6. Technical Safeguards

• Encryption in Transit: All data transmitted between REL1EF systems and client EHRs, clearinghouses, and payers is encrypted using TLS 1.2 or higher.
• Encryption at Rest: PHI stored on REL1EF systems is encrypted using AES-256 encryption.
• Multi-Factor Authentication (MFA): All systems containing PHI require multi-factor authentication for access.
• Access Controls: Unique user IDs, role-based permissions, and principle of least privilege govern all system access.
• Audit Logs: All access to PHI is logged with user identification, timestamp, and action performed. Audit logs are reviewed regularly and retained per HIPAA requirements.
• Automatic Session Timeouts: Systems automatically lock after a period of inactivity to prevent unauthorized access.
• Anti-Malware and Patching: Systems are protected with up-to-date anti-malware software and regular security patching.
• Vulnerability Assessments: Regular vulnerability scans and penetration testing are conducted to identify and remediate security weaknesses.
• Backup and Recovery: PHI is backed up regularly with encrypted backups stored in geographically separate locations.

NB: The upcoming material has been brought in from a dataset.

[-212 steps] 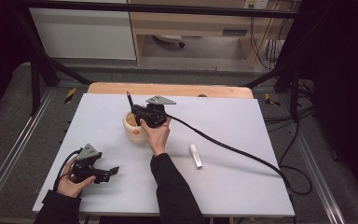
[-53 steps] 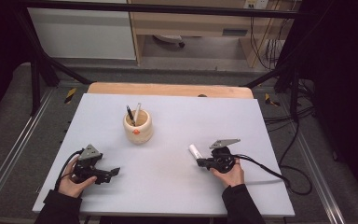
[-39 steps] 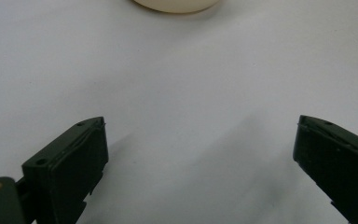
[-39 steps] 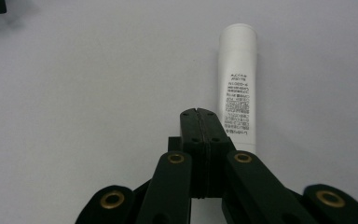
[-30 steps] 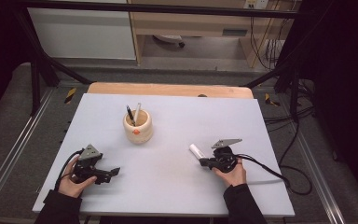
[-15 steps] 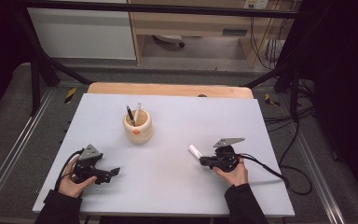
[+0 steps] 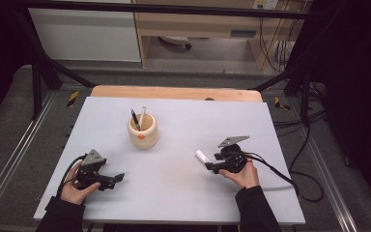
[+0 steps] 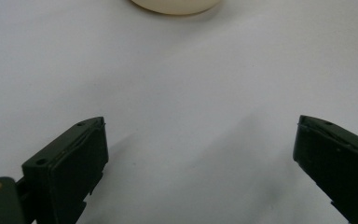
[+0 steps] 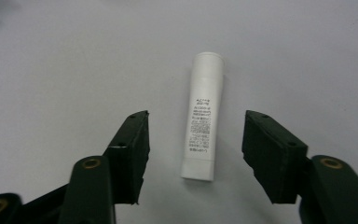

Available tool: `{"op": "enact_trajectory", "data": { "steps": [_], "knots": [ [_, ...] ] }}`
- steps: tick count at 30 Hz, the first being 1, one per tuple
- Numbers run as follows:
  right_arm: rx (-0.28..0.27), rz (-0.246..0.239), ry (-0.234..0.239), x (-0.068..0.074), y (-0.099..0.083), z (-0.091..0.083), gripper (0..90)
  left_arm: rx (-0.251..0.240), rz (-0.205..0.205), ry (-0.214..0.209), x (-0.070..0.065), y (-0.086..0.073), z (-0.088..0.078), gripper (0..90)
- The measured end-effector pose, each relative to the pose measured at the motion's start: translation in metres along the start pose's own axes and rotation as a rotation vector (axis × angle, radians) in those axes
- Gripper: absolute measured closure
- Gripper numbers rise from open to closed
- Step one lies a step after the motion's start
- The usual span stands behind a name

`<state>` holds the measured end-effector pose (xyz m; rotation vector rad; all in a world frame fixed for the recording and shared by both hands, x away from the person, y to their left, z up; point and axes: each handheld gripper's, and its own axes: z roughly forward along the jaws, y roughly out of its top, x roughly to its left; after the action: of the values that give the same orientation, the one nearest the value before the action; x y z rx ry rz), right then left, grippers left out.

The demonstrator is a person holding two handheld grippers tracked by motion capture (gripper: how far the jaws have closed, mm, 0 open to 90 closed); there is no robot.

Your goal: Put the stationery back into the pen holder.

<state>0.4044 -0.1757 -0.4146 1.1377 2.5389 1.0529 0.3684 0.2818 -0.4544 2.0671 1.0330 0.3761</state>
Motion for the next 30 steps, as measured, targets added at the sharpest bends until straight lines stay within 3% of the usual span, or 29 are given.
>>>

Disaster recovery procedures are tested annually.

7. Breach Notification

In the event of a breach of unsecured Protected Health Information, REL1EF will:

• Notify the affected Covered Entity without unreasonable delay, and no later than sixty (60) days after discovery of the breach (or sooner if required by the BAA).
• Provide the Covered Entity with all information necessary to fulfill their own breach notification obligations under HIPAA, including identification of affected individuals, a description of the types of PHI involved, and the steps taken to investigate and mitigate the breach.
• Cooperate fully with the Covered Entity's breach notification and remediation efforts.
• Document the incident, investigation findings, and corrective actions taken.
• Implement measures to prevent recurrence of similar incidents.

8. Patient Rights

Under HIPAA, patients have rights regarding their PHI, including the right to access, amend, and receive an accounting of disclosures. As a Business Associate, REL1EF supports Covered Entities in fulfilling these patient rights requests.

Patients should direct requests regarding their PHI to their healthcare provider (the Covered Entity), who will coordinate with REL1EF as needed. REL1EF does not respond directly to patient requests unless specifically authorized by the Covered Entity in the BAA.

9. Subcontractors

REL1EF requires all subcontractors who may access, create, receive, maintain, or transmit PHI on our behalf to sign a Business Associate Agreement. Subcontractors are held to the same HIPAA standards that apply to REL1EF, including all administrative, physical, and technical safeguards described in this notice.

REL1EF maintains a current inventory of all subcontractors with access to PHI and monitors their compliance with applicable requirements.

10. State Law Considerations

Where state laws provide greater privacy protections than HIPAA, REL1EF complies with the more protective standard. This includes, but is not limited to, state laws governing:

• Mental health and substance abuse records
• HIV/AIDS-related information
• Genetic information
• Minor patient records
• State-specific breach notification requirements

11. Complaints and Inquiries

If you have questions about REL1EF's HIPAA practices, wish to report a suspected breach or violation, or need to request a copy of our BAA, please contact us:

REL1EF Medical Management — HIPAA Privacy Officer
P.O. Box 293810
Lewisville, TX 75029
Phone: +1 469 312 1407
Email: bfritz@rel1ef.com

You may also file a complaint with the U.S. Department of Health and Human Services, Office for Civil Rights, at hhs.gov/hipaa/filing-a-complaint.

REL1EF will not retaliate against any individual for filing a complaint or reporting a suspected violation.